[<prev] [next>] [<thread-prev] [thread-next>] [day] [month] [year] [list]
Message-ID: <CAKfTPtAtJSWGPC1t+0xj_Daid0fZaWnN+b53WQ_a1-Js5fJ6sg@mail.gmail.com>
Date: Tue, 7 Jan 2020 12:17:12 +0100
From: Vincent Guittot <vincent.guittot@...aro.org>
To: Mel Gorman <mgorman@...hsingularity.net>
Cc: Ingo Molnar <mingo@...nel.org>,
Peter Zijlstra <peterz@...radead.org>,
Phil Auld <pauld@...hat.com>,
Valentin Schneider <valentin.schneider@....com>,
Srikar Dronamraju <srikar@...ux.vnet.ibm.com>,
Quentin Perret <quentin.perret@....com>,
Dietmar Eggemann <dietmar.eggemann@....com>,
Morten Rasmussen <Morten.Rasmussen@....com>,
Hillf Danton <hdanton@...a.com>,
Parth Shah <parth@...ux.ibm.com>,
Rik van Riel <riel@...riel.com>,
LKML <linux-kernel@...r.kernel.org>
Subject: Re: [PATCH] sched, fair: Allow a small degree of load imbalance
between SD_NUMA domains v2
On Tue, 7 Jan 2020 at 10:56, Mel Gorman <mgorman@...hsingularity.net> wrote:
>
> On Tue, Jan 07, 2020 at 09:38:26AM +0100, Vincent Guittot wrote:
> > > > This looks weird to me because you use imbalance_pct, which is
> > > > meaningful only compare a ratio, to define a number that will be then
> > > > compared to a number of tasks without taking into account the weight
> > > > of the node. So whatever the node size, 32 or 128 CPUs, the
> > > > imbalance_adj will be the same: 3 with the default imbalance_pct of
> > > > NUMA level which is 125 AFAICT
> > > >
> > >
> > > The intent in this version was to only cover the low utilisation case
> > > regardless of the NUMA node size. There were too many corner cases
> > > where the tradeoff of local memory latency versus local memory bandwidth
> > > cannot be quantified. See Srikar's report as an example but it's a general
> > > problem. The use of imbalance_pct was simply to find the smallest number of
> > > running tasks were (imbalance_pct - 100) would be 1 running task and limit
> >
> > But using imbalance_pct alone doesn't mean anything.
>
> Other than figuring out "how many running tasks are required before
> imbalance_pct is roughly equivalent to one fully active CPU?". Even then,
sorry, I don't see how you deduct this from only using imbalance_pct
which is mainly there to say how much percent of difference is
significant
> it's a bit weak as imbalance_pct makes hard-coded assumptions on what
> the tradeoff of cross-domain migration is without considering the hardware.
>
> > Using similar to the below
> >
> > busiest->group_weight * (env->sd->imbalance_pct - 100) / 100
> >
> > would be more meaningful
> >
>
> It's meaningful to some sense from a conceptual point of view but
> setting the low utilisation cutoff depending on the number of CPUs on
> the node does not account for any local memory latency vs bandwidth.

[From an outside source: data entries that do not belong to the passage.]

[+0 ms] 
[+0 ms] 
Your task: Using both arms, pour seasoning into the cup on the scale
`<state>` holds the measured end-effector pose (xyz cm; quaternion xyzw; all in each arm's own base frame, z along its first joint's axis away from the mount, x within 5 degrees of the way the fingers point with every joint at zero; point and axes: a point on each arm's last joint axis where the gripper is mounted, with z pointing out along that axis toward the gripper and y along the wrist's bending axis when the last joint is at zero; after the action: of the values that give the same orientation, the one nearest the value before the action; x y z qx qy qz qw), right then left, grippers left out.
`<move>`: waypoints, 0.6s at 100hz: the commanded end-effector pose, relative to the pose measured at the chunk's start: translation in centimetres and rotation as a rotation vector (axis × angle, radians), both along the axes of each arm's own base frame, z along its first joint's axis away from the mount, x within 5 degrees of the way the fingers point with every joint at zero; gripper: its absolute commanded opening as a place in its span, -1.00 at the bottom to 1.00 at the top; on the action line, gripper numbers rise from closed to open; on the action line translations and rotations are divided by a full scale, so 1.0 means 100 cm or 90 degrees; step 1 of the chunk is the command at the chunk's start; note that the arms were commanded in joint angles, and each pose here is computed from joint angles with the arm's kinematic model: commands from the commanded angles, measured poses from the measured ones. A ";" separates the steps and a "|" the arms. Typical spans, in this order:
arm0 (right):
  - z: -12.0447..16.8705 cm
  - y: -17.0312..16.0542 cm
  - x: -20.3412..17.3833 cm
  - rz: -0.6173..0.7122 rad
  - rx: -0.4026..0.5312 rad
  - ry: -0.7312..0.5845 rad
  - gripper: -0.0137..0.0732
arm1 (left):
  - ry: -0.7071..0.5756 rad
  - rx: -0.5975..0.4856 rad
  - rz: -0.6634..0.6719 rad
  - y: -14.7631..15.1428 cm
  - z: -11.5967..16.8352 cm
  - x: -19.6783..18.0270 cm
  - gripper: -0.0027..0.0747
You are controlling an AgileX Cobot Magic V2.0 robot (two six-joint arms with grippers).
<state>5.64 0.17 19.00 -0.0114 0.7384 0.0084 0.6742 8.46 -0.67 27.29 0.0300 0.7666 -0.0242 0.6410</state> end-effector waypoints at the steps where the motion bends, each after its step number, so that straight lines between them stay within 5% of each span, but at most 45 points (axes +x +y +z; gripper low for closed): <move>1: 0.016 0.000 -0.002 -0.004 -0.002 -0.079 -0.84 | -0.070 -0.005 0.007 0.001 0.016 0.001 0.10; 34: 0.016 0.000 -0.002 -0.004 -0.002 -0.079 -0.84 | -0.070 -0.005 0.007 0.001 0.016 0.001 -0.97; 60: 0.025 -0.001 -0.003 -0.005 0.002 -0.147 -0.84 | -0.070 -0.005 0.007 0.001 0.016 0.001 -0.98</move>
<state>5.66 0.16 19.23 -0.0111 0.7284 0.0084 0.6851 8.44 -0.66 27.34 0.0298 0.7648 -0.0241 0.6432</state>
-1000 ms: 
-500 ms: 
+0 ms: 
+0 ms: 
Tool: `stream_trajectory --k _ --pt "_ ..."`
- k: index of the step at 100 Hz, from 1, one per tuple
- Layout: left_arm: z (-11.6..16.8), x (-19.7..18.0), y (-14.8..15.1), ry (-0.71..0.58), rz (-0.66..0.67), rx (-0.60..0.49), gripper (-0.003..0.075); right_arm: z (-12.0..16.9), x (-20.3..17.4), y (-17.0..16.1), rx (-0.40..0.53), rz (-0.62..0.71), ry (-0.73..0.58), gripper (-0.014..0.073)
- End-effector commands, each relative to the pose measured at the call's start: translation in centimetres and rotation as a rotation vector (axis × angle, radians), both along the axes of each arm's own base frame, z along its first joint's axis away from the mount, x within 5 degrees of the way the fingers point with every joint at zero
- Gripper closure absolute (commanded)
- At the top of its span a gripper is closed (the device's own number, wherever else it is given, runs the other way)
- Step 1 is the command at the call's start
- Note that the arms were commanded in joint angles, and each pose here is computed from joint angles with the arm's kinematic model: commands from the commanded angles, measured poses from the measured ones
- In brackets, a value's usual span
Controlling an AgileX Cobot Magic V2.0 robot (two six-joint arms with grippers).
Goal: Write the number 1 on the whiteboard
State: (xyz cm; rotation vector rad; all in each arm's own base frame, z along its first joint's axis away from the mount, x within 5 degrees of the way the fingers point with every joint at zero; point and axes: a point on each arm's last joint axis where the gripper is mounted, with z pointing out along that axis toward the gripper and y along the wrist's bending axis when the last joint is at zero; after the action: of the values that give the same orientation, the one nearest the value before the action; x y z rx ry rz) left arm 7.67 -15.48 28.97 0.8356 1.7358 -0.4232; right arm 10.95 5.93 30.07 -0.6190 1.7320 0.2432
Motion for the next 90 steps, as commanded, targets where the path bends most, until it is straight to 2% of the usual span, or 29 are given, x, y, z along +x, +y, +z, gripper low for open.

> i.e. on a small or mid-range machine the cutoff will make sense. On
> larger machines, the cutoff could be at the point where memory bandwidth
> is saturated leading to a scenario whereby upgrading to a larger
> machine performs worse than the smaller machine.
>
> Much more importantly, doing what you suggest allows an imbalance
> of more CPUs than are backed by a single LLC. On high-end AMD EPYC 2
> machines, busiest->group_weight scaled by imbalance_pct spans multiple L3
> caches. That is going to have side-effects. While I also do not account
> for the LLC group_weight, it's unlikely the cut-off I used would be
> smaller than an LLC cache on a large machine as the cache.
>
> These two points are why I didn't take the group weight into account.
>
> Now if you want, I can do what you suggest anyway as long as you are happy
> that the child domain weight is also taken into account and to bound the
Taking into account child domain makes sense to me, but shouldn't we
take into account the number of child group instead ? This should
reflect the number of different LLC caches.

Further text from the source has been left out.